Pathway input: Download pathway information and generate a pathway dictionary

The pathway input of scPAFA is a Python dictionary, each item with a pathway name as a key and a list of genes as values.

(1) Download pathway collection

Pathway collection can be downloaded from MsigDB ('JSON bundle' is recommended), or NCATS bioplanet. Users can also use a custom pathway collection.

(2) Generate pathway dictionary

We provided examples of constructing pathway dictionary from the MsigDB and NCATS bioplanet databases.

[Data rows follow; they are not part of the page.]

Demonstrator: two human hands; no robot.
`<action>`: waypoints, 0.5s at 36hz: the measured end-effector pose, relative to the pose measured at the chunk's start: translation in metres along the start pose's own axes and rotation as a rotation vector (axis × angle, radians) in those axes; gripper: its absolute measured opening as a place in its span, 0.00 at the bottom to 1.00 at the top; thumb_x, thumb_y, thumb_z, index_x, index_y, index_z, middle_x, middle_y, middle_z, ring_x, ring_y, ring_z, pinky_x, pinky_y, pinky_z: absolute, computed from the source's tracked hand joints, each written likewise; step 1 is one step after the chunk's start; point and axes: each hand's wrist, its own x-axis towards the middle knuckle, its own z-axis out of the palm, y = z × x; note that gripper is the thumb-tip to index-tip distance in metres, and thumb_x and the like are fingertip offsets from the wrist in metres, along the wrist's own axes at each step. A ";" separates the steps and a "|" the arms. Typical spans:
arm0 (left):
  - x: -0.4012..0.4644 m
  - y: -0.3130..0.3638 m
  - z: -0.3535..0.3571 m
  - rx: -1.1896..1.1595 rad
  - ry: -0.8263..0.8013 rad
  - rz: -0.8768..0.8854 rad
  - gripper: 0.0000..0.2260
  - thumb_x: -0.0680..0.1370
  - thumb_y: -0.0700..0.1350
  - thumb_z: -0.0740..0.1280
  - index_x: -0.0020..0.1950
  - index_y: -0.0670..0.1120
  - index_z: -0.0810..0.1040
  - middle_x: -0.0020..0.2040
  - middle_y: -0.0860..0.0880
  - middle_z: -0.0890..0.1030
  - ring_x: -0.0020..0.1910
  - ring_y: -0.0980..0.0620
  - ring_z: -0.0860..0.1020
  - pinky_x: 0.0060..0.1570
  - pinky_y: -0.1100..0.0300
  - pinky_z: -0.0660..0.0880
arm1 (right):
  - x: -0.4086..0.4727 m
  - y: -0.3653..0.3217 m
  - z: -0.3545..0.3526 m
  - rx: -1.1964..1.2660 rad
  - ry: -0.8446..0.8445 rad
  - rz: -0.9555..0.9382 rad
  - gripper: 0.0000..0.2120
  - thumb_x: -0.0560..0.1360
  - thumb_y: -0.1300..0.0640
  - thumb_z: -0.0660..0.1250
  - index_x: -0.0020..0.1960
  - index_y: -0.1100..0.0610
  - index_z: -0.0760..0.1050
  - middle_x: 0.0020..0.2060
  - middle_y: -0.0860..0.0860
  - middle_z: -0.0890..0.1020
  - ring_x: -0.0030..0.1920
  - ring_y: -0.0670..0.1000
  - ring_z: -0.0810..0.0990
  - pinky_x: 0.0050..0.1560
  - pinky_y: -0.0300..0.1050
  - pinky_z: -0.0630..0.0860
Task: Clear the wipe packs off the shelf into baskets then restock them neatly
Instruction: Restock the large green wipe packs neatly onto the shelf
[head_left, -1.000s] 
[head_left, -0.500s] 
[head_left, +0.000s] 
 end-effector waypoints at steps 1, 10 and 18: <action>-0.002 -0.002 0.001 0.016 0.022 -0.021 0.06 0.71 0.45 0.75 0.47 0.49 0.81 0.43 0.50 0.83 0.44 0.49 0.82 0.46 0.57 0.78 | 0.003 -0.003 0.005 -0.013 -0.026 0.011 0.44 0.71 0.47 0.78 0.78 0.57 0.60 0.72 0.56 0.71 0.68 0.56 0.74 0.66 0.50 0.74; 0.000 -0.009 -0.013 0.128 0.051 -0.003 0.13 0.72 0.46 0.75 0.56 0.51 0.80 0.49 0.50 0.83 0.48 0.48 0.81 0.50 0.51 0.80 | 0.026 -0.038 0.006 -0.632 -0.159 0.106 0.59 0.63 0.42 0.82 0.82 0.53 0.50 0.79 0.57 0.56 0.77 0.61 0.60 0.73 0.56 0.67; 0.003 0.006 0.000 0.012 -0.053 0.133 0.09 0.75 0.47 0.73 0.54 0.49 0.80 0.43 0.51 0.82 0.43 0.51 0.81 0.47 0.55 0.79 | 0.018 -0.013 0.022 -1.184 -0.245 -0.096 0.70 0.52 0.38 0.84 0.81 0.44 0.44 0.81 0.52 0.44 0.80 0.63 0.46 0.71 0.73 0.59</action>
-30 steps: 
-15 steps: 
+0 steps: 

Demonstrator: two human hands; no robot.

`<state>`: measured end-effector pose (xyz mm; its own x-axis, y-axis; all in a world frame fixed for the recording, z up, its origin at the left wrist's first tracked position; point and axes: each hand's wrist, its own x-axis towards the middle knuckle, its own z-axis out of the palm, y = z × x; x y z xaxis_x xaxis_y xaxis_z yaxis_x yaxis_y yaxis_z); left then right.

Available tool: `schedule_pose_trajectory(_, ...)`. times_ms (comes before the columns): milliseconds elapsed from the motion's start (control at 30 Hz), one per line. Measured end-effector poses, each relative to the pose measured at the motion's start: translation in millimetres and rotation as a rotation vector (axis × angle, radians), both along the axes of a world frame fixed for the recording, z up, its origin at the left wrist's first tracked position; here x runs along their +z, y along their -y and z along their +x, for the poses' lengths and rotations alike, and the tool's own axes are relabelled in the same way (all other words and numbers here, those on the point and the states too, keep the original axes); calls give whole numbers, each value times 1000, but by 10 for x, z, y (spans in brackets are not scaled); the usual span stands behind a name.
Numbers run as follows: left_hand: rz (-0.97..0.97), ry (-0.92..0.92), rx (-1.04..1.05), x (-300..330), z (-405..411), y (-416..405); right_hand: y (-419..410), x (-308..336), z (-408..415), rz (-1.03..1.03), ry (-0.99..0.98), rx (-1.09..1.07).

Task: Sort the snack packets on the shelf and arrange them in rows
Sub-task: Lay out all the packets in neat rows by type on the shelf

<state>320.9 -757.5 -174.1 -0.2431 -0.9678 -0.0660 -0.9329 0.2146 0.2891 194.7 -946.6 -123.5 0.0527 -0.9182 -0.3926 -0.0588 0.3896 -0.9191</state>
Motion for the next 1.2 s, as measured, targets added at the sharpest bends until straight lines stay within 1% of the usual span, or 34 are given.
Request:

Step1: Calculate Pathway Activity Score

In step1, single-cell gene expression matrix and collection of pathways are used to compute PAS by ‘fast_Ucell’(example) or ‘fast_score_genes’(example). These functions are more computationally efficient implementation of UCell and AddModuleScore (also known as ‘score_genes’ in Scanpy)

Step2~3: Pseudobulk processing and MOFA model training

In step 2, the single-cell PAS matrix is reformatted into a suitable input (a long-table-like pandas dataframe) for Multi-Omics Factor Analysis (MOFA) along with cell-level metadata including sample/donor, cell type, and technical batch information. In step 3, MOFA model is trained to capture variance in PAS among different samples. Notably, MOFA contains general framework (single-group framework) and multi-group framework, the aim of multi-group framework is to find out which sources of variability are shared between the different groups. In the presence of clearly known batch effects, we recommend using multi-group MOFA+ framework for correction. We provided examples of steps 2 and 3.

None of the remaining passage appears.